Woollands receives prestigious Young Investigator Program award

1/11/2024 Debra Levey Larson

Written by Debra Levey Larson

Robyn Woollands
Robyn Woollands

Robyn Woollands, aerospace engineering faculty member at the University of Illinois Urbana-Champaign, is one of just 48 scientists and engineers in the USA, and the only one in The Grainger College of Engineering this year, to receive a prestigious Young Investigator Program award from the Air Force Office of Scientific Research.

AFOSR is the basic research arm of the Air Force Research Laboratory. Individuals selected for a YIP award must have received a Ph.D. or equivalent degrees in the last seven years and show exceptional ability and promise to conduct research relevant to the Air Force.

Woollands’ project involves novel mathematical and numerical advances for long-time evolution of space dynamics between the Earth and moon. The method will enable precise long duration propagation of spacecraft trajectories through chaotic regions between Earth and moon, utilizing high-fidelity dynamical models.

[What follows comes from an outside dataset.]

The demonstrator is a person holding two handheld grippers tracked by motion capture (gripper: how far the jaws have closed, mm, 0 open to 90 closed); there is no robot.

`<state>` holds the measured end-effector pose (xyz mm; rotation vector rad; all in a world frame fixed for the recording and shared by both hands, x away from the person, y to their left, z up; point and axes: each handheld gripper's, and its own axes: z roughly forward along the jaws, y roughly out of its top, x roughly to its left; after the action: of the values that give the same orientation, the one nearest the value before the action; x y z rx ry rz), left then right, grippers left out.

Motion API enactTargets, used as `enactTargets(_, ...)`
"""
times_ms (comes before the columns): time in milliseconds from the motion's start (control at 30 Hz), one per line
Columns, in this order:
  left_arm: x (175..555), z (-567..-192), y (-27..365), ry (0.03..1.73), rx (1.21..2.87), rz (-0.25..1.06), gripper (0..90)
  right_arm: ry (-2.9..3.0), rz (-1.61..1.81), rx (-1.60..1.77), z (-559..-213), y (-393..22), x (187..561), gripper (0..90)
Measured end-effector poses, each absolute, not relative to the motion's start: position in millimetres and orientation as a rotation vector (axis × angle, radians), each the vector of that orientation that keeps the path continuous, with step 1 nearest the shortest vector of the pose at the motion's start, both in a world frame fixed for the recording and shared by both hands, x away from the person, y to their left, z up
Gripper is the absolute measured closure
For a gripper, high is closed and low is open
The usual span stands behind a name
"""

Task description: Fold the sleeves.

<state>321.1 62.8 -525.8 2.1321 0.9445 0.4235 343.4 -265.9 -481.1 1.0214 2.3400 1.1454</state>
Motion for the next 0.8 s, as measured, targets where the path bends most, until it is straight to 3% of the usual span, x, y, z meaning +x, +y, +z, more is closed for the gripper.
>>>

“The adaptive Picard-Chebyshev mathematical methods we will develop during this research effort will allow for accurate and efficient prediction of spacecraft positions between the Earth and moon decades into the future,” Woollands said.

An artist concept of NASA Mars Reconnaissance Orbiter during the critical process of Mars orbit insertion. Credit: NASA/JPL
An artist concept of NASA Mars Reconnaissance Orbiter during the critical process of Mars orbit insertion. Credit: NASA/JPL

Woollands has published 15 relevant peer-reviewed papers on Picard-Chebyshev propagation and five relevant peer-reviewed papers on optimal low-thrust trajectories. This new work brings together these two areas of her expertise.

“One of the challenges of space operations in cislunar space is that the volume of space is two to three orders of magnitude larger that than of the lower Earth orbit,” Woollands said. “Data association, such as corelating observations with known and unknown objects, will become increasingly more challenging as the number of objects in space rises.”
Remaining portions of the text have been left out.